Она кивнула, улыбнулась и вышла. Я стоял и смотрел, как она идет по Дейвис-стрит. Воздух был еще по-весеннему свежий и ласковый, над крышами домов по синему небу тихо плыли легкие белые облака. Она держалась очень прямо, голова гордо вскинута. Элизабет Вермонт была стройна и прелестна, все прохожие смотрели на нее. Кто-то из знакомых приподнял шляпу, здороваясь, она любезно поклонилась, и я подумал, что никому не придет в голову, как истекает кровью ее сердце. Еще раз повторю: она была истинная леди и человек чести.
НА ЧУЖОМ ЖНИВЬЕ
© Перевод Т. Казавчинская
Хотя мы с Блэндами знакомы уже много лет, я не знал, что Ферди Рабенстайн приходится им родственником. С Ферди мы впервые встретились, когда ему было лет пятьдесят, а в пору, о которой я пишу, уже давно перевалило за семьдесят. Впрочем, изменился он мало. Его жесткие, но все еще густые вьющиеся волосы, конечно, побелели, однако фигура сохраняла легкость, и держался он с обычной своей галантностью. Легко верилось, что в молодости он был замечательно хорош собой и что молва ему не льстит. У него и сейчас был точеный семитский профиль и блестящие черные глаза, разбившие сердце не одной англичанке. Высокий, худощавый, с правильным овалом лица и гладкой кожей, он, к тому же, прекрасно носил платье, и даже сейчас в вечернем костюме выглядел самым красивым из всех известных мне мужчин. В пластроне его рубашки красовались черные жемчужины, на пальцах — платиновые кольца с сапфирами. Пожалуй, его стиль грешил известной броскостью, но чувствовалось, что он прекрасно соответствует характеру Ферди: ему бы просто не пошло ничто иное.

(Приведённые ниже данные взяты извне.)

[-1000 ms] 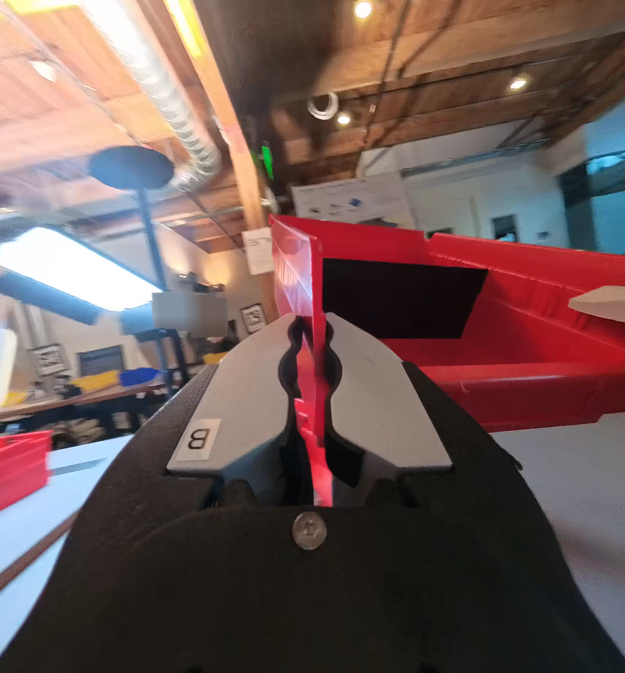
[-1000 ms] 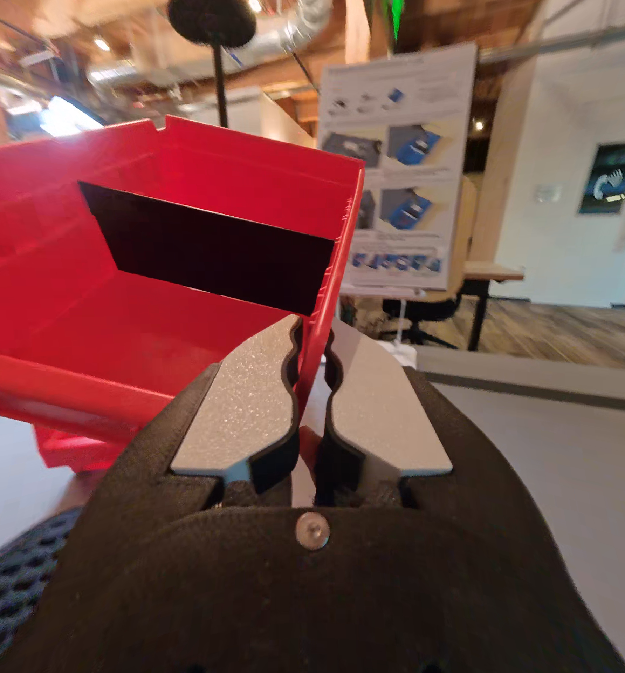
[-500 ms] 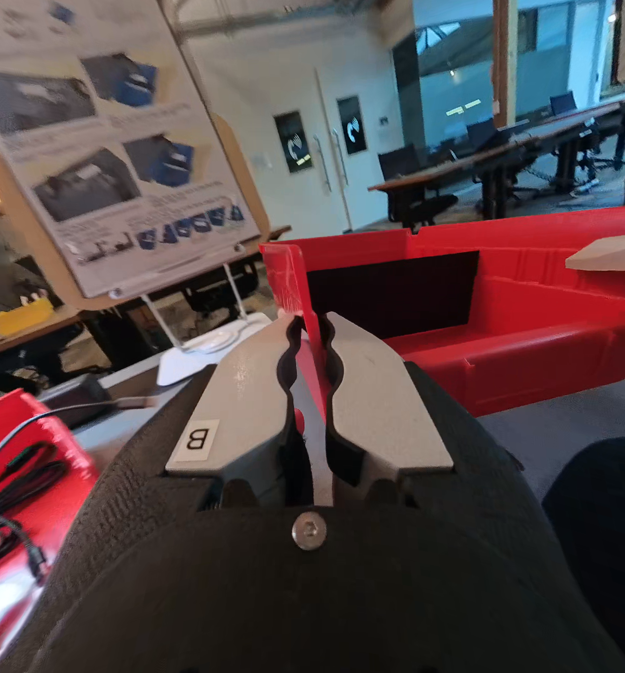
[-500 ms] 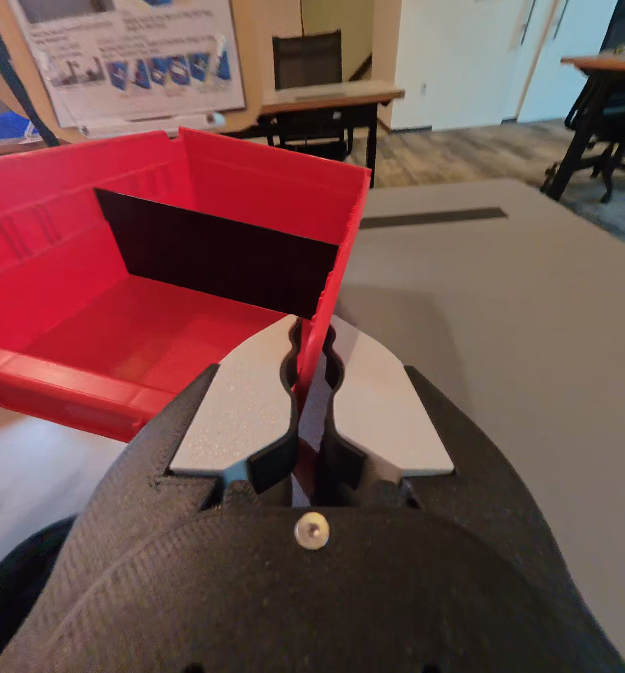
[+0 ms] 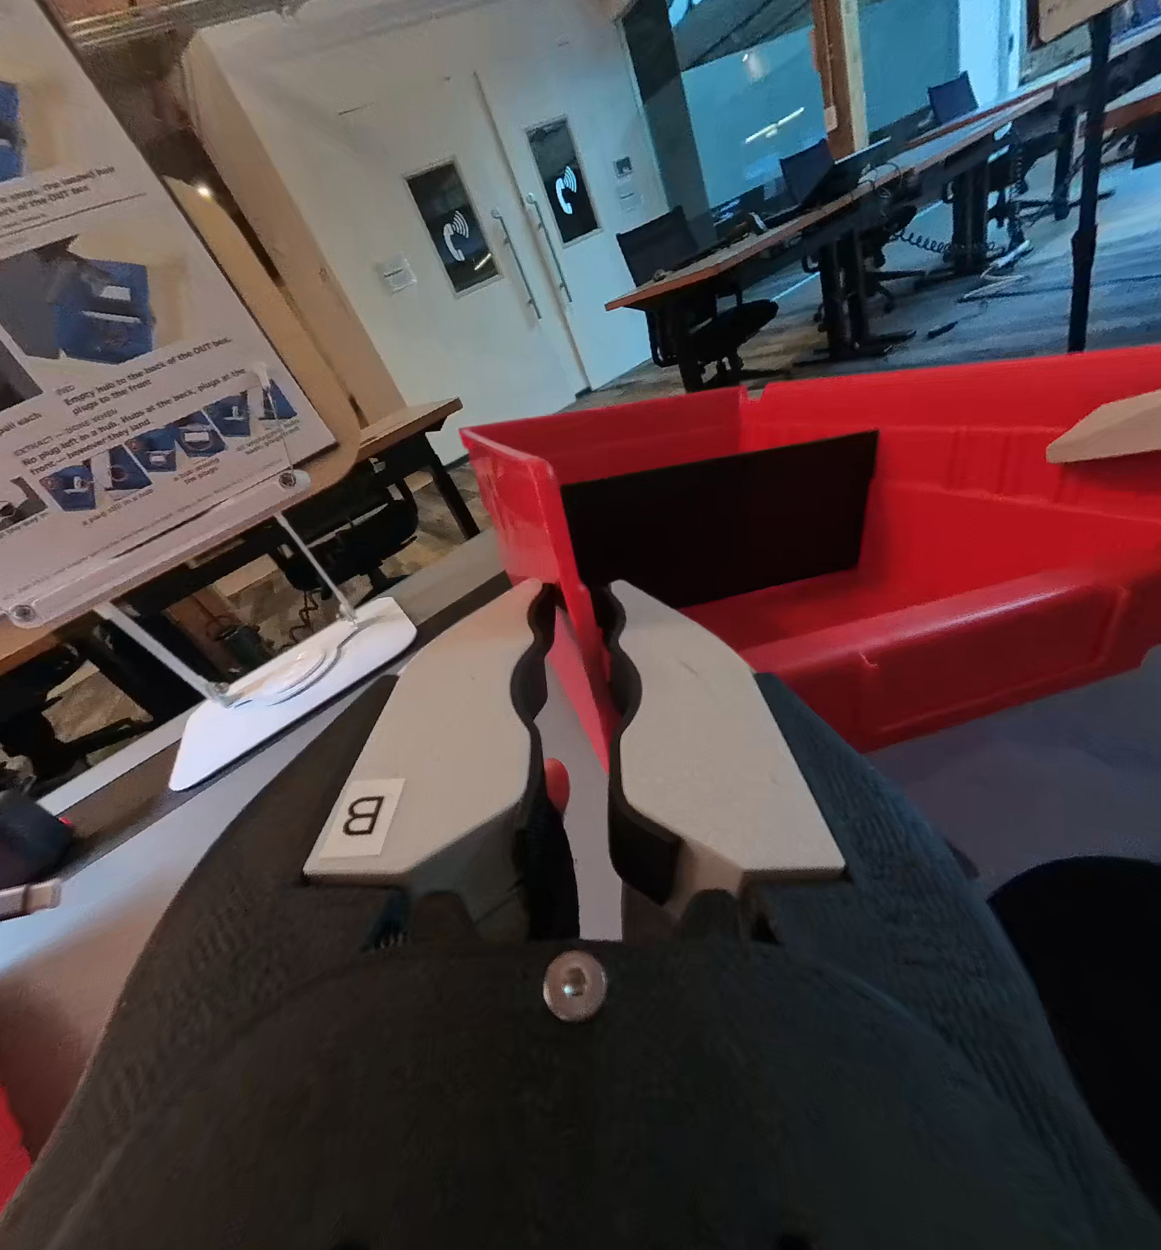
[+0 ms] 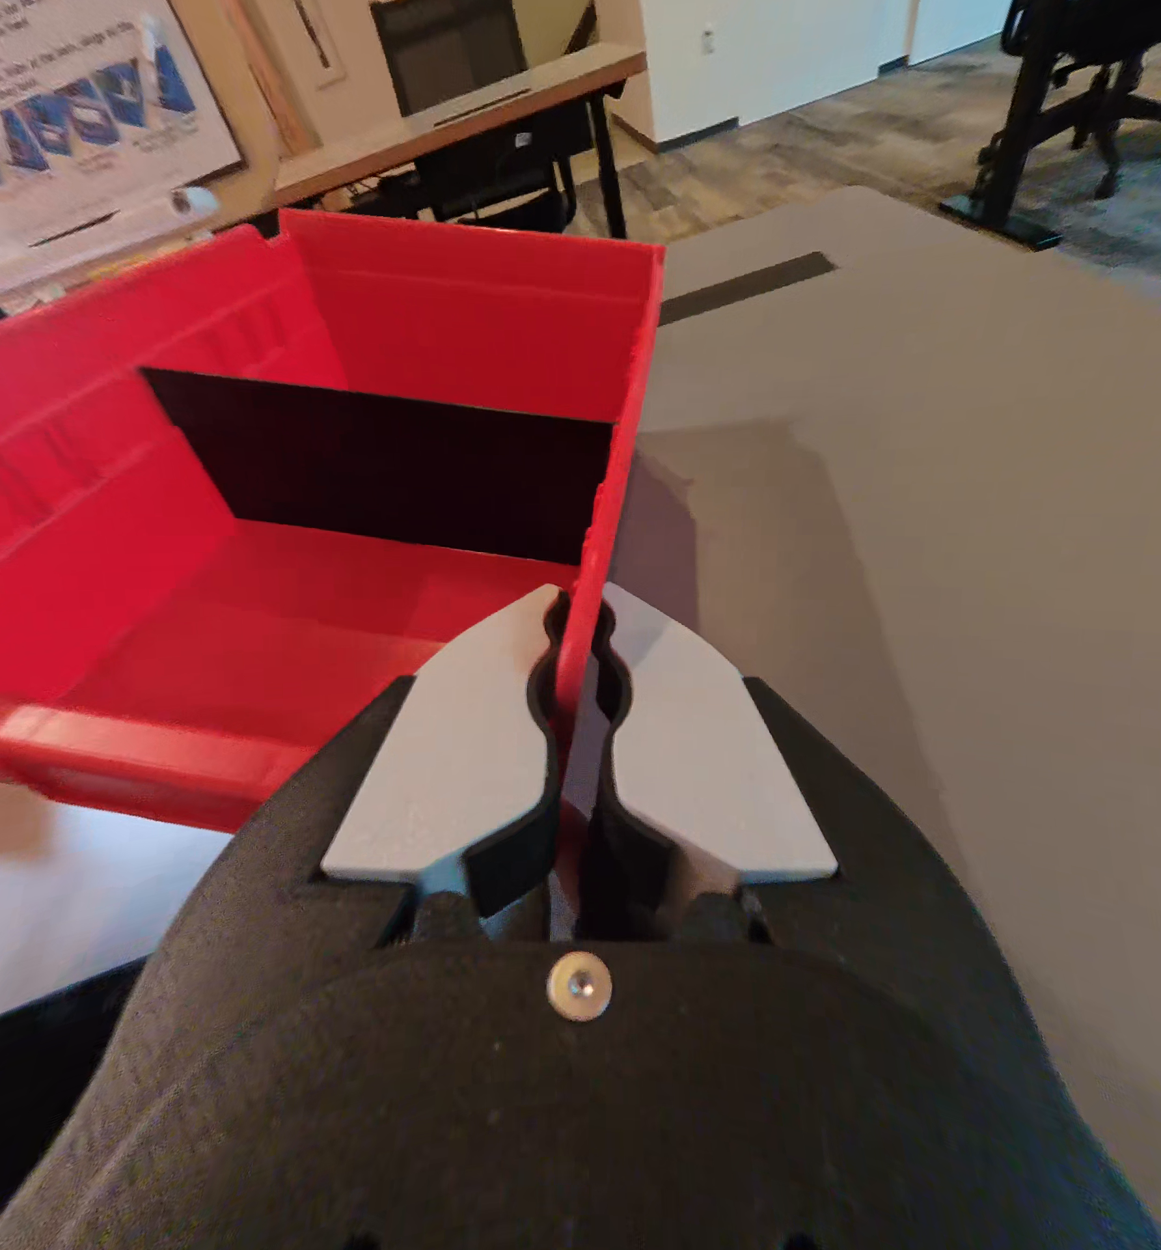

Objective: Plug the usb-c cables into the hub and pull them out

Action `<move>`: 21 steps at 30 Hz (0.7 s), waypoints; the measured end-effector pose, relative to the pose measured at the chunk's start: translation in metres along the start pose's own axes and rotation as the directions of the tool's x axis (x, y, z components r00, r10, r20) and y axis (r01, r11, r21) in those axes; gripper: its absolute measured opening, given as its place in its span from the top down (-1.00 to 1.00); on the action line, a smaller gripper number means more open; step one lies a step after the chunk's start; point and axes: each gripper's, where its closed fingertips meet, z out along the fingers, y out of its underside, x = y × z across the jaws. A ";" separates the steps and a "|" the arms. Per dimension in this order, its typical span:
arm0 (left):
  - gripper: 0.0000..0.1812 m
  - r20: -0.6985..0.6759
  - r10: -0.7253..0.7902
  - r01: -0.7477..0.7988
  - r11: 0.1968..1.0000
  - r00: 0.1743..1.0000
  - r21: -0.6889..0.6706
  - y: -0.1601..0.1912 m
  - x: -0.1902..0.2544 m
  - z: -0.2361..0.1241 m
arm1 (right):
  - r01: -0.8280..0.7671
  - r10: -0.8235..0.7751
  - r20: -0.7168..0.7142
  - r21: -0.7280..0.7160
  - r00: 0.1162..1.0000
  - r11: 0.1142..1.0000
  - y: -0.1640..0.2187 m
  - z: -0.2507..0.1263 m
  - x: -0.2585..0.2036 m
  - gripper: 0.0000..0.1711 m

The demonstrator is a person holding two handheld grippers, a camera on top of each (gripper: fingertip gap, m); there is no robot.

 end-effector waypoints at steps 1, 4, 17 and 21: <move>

— В конце концов, я человек восточный, — отшучивался он, — могу себе позволить толику варварского излишества.
Мне всегда приходило в голову, что Ферди Рабенстайн прямо просится в литературные герои: отличная бы получилась биография. Он не был великим человеком, но, в назначенных себе пределах, превратил свою жизнь в произведение искусства. То был маленький шедевр, вроде персидской миниатюры, чья ценность — в полной завершенности. Только, к сожалению, данных было бы маловато. Такая биография должна бы состоять из писем, которые, скорей всего, давно были уничтожены, а также из воспоминаний тех, кто очень стар и вскоре сойдет в гроб. У самого Ферди память феноменальная, но он не станет писать мемуары, ибо воспоминания для него — источник глубоко интимных радостей, а человек он такта безупречного. Да я и не знаю никого, кроме Макса Бирбома, кто мог бы воздать подобному герою по заслугам. В сегодняшнем жестоком мире лишь он способен отнестись к банальному с таким нежным участием и возбудить такое мягкое сочувствие к тщете. Удивительно, что Макс, который, надо думать, знает Ферди и много дольше, и много лучше моего, не пожелал ради него пускать в ход свою изощренную фантазию. Ферди просто был создан, чтобы попасть к Максу на перо. А иллюстрировать эту изысканную книгу, стоящую у меня перед глазами, следовало бы, конечно, Обри Бердслею. То был бы тройной памятник, воздвигнутый великими в честь однодневки, которая почила бы на века в чарующе прозрачном янтаре.